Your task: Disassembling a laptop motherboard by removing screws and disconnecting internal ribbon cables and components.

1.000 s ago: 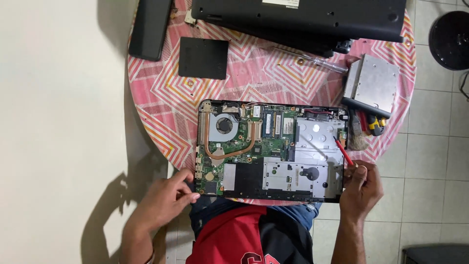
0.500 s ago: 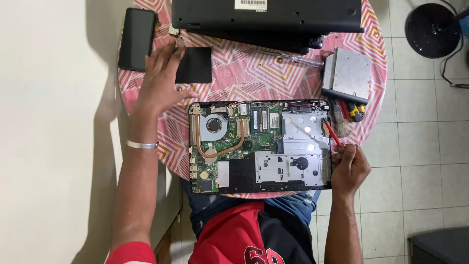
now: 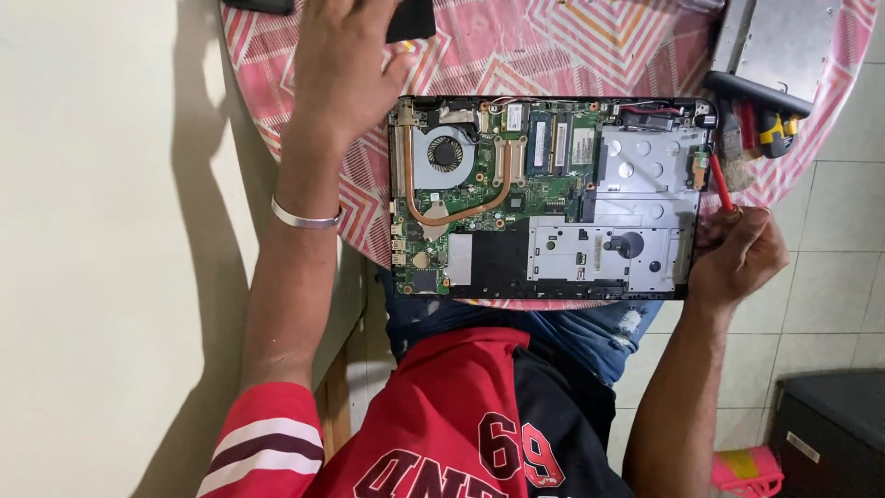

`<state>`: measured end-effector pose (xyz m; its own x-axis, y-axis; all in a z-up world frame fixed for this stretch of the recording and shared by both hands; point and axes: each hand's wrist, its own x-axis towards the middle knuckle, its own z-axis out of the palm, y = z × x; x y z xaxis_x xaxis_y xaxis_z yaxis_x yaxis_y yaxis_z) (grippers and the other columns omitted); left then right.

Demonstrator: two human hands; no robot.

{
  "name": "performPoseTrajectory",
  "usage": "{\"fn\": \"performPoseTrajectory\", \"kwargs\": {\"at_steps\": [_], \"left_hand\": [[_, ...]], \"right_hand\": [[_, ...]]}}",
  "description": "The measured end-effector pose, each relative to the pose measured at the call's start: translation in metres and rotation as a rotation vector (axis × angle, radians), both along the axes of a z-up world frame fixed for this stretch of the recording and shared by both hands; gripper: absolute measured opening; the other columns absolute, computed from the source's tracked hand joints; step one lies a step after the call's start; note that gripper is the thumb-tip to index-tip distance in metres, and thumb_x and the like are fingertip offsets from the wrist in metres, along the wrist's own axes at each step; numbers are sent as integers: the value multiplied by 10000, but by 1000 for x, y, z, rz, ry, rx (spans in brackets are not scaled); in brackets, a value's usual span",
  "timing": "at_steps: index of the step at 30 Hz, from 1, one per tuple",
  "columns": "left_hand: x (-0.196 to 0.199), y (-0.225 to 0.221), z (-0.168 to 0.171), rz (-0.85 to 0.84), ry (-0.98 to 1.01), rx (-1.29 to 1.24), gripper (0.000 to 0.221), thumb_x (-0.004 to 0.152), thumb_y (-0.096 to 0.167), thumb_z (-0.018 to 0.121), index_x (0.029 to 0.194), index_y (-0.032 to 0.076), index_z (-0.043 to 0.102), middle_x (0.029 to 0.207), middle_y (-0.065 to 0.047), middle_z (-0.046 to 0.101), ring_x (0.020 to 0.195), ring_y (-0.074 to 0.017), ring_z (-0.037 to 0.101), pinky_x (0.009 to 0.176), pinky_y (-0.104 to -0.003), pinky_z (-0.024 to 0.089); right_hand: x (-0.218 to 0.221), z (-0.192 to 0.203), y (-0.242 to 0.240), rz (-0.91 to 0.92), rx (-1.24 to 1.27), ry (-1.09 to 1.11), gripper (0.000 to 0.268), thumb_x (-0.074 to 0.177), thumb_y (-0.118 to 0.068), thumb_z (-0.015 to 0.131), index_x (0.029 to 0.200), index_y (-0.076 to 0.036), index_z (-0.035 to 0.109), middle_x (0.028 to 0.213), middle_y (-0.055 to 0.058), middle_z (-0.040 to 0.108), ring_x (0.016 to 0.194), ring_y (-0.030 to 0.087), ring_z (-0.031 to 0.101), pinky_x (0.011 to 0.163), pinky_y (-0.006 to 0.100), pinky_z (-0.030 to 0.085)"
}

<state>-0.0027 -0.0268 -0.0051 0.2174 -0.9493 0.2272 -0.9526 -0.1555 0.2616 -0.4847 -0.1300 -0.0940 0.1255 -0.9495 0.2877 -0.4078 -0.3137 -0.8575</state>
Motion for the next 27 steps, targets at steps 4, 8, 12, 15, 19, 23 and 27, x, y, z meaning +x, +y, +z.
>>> {"fn": "performPoseTrajectory", "kwargs": {"at_steps": [4, 8, 12, 15, 19, 23, 27], "left_hand": [[-35, -7, 7, -218, 74, -143, 276, 894, 70, 847, 1137, 136, 735, 1076, -24, 652, 1034, -256, 553, 720, -416, 486], [-44, -19, -8, -264, 211, -161, 169, 944, -10, 762, 1066, 100, 726, 1013, -36, 673, 908, -287, 541, 710, -440, 431], [-56, -32, -23, -311, 223, -156, 149, 912, 46, 835, 1041, 77, 768, 943, -75, 673, 888, -264, 624, 790, -397, 540], [-66, -43, -34, -313, 232, -90, 188, 878, 84, 858, 1054, 91, 790, 922, -70, 660, 880, -259, 641, 806, -394, 559], [-62, -51, -40, -315, 287, -11, 51, 935, 115, 810, 984, 115, 822, 874, -48, 664, 826, -228, 645, 716, -379, 561], [-53, -47, -22, -332, 355, -2, 70, 969, 41, 750, 1022, 36, 797, 963, -108, 711, 866, -236, 677, 771, -357, 578], [-43, -45, -21, -341, 312, -92, 120, 947, -69, 716, 985, 28, 777, 987, -115, 709, 875, -248, 686, 748, -375, 594]], "right_hand": [[3, 1, -1, 0, -2, -1, 667, 1195, -574, 427, 908, 0, 608, 722, 104, 596, 604, 164, 548, 577, 314, 466], [3, 1, -2, 18, -14, -22, 611, 1194, -538, 434, 913, -17, 584, 726, 94, 587, 592, 149, 534, 558, 304, 459], [5, 5, 0, 8, -13, -18, 607, 1185, -545, 438, 896, -29, 577, 716, 76, 581, 596, 143, 534, 565, 303, 469], [9, 9, 1, 5, -11, 5, 632, 1185, -554, 431, 885, -21, 591, 717, 79, 593, 595, 141, 536, 562, 300, 461], [8, 5, -1, 34, -16, -5, 608, 1169, -554, 436, 924, -31, 627, 718, 51, 585, 596, 123, 537, 562, 290, 472], [13, 10, 2, 7, -6, -9, 608, 1179, -530, 440, 902, -20, 623, 713, 58, 588, 602, 126, 538, 564, 284, 471], [18, 18, 4, 9, 8, -22, 611, 1177, -519, 435, 911, -6, 633, 723, 71, 606, 602, 132, 544, 570, 281, 474]]}}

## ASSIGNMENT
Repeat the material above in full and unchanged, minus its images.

## ANSWER FOR THIS EXERCISE
Your task: Disassembling a laptop motherboard by removing screws and disconnecting internal ribbon cables and components.

1.000 s ago: 
0.500 s ago: 
now: 

`<state>`: measured end-effector pose (xyz m; its own x-axis, y-axis; all in a z-up world frame fixed for this stretch of the recording and shared by both hands; point and axes: each hand's wrist, its own x-axis towards the middle knuckle, its own z-axis out of the palm, y = z × x; x y z xaxis_x xaxis_y xaxis_z yaxis_x yaxis_y yaxis_z) (grippers and the other columns omitted); left then right.

Demonstrator: two human hands; no robot.

{
  "name": "performPoseTrajectory",
  "usage": "{\"fn\": \"performPoseTrajectory\", \"kwargs\": {\"at_steps\": [_], \"left_hand\": [[_, ...]], \"right_hand\": [[_, ...]]}}",
  "description": "The measured end-effector pose, each relative to the pose measured at the call's start: translation in metres and rotation as a rotation vector (axis × angle, radians), both along the axes of a z-up world frame fixed for this stretch of the recording and shared by both hands; gripper: absolute measured opening; the other columns absolute, computed from the source's tracked hand joints; step one lies a step after the call's start; note that gripper is the thumb-tip to index-tip distance in metres, and thumb_x and the like are fingertip offsets from the wrist in metres, along the wrist's own axes at each step; numbers are sent as integers: the value multiplied by 10000, but by 1000 for x, y, z, rz, ry, rx (spans in brackets are not scaled); in brackets, a value's usual span",
  "timing": "at_steps: index of the step at 30 Hz, from 1, one per tuple",
  "columns": "left_hand: x (-0.196 to 0.199), y (-0.225 to 0.221), z (-0.168 to 0.171), rz (-0.85 to 0.84), ry (-0.98 to 1.01), rx (-1.29 to 1.24), gripper (0.000 to 0.221), thumb_x (-0.004 to 0.152), thumb_y (-0.096 to 0.167), thumb_z (-0.018 to 0.121), index_x (0.029 to 0.194), index_y (-0.032 to 0.076), index_z (-0.043 to 0.102), middle_x (0.029 to 0.207), middle_y (-0.065 to 0.047), middle_z (-0.046 to 0.101), ring_x (0.020 to 0.195), ring_y (-0.074 to 0.017), ring_z (-0.037 to 0.101), pinky_x (0.009 to 0.176), pinky_y (-0.104 to -0.003), pinky_z (-0.024 to 0.089); right_hand: x (-0.218 to 0.221), z (-0.192 to 0.203), y (-0.242 to 0.240), rz (-0.91 to 0.92), rx (-1.24 to 1.27), ry (-1.09 to 1.11), gripper (0.000 to 0.268), thumb_x (-0.074 to 0.177), thumb_y (-0.118 to 0.068), thumb_z (-0.015 to 0.131), index_x (0.029 to 0.200), index_y (-0.076 to 0.036), index_z (-0.035 to 0.109), middle_x (0.028 to 0.213), middle_y (-0.055 to 0.058), middle_z (-0.040 to 0.108), ring_x (0.016 to 0.194), ring_y (-0.030 to 0.087), ring_z (-0.031 to 0.101), pinky_x (0.011 to 0.163), pinky_y (-0.006 to 0.100), pinky_z (-0.030 to 0.085)"
}

<state>-0.0027 -0.0268 -0.0051 0.2174 -0.9493 0.2272 -0.9526 -0.1555 0.2616 -0.4847 -0.1300 -0.0940 0.1255 -0.9495 0.2877 -0.4078 -0.3137 -0.8575</state>
Motion for the next 27 steps, targets at steps 4, 8, 12, 15, 19, 23 and 27, x, y, z meaning +x, +y, +z.
>>> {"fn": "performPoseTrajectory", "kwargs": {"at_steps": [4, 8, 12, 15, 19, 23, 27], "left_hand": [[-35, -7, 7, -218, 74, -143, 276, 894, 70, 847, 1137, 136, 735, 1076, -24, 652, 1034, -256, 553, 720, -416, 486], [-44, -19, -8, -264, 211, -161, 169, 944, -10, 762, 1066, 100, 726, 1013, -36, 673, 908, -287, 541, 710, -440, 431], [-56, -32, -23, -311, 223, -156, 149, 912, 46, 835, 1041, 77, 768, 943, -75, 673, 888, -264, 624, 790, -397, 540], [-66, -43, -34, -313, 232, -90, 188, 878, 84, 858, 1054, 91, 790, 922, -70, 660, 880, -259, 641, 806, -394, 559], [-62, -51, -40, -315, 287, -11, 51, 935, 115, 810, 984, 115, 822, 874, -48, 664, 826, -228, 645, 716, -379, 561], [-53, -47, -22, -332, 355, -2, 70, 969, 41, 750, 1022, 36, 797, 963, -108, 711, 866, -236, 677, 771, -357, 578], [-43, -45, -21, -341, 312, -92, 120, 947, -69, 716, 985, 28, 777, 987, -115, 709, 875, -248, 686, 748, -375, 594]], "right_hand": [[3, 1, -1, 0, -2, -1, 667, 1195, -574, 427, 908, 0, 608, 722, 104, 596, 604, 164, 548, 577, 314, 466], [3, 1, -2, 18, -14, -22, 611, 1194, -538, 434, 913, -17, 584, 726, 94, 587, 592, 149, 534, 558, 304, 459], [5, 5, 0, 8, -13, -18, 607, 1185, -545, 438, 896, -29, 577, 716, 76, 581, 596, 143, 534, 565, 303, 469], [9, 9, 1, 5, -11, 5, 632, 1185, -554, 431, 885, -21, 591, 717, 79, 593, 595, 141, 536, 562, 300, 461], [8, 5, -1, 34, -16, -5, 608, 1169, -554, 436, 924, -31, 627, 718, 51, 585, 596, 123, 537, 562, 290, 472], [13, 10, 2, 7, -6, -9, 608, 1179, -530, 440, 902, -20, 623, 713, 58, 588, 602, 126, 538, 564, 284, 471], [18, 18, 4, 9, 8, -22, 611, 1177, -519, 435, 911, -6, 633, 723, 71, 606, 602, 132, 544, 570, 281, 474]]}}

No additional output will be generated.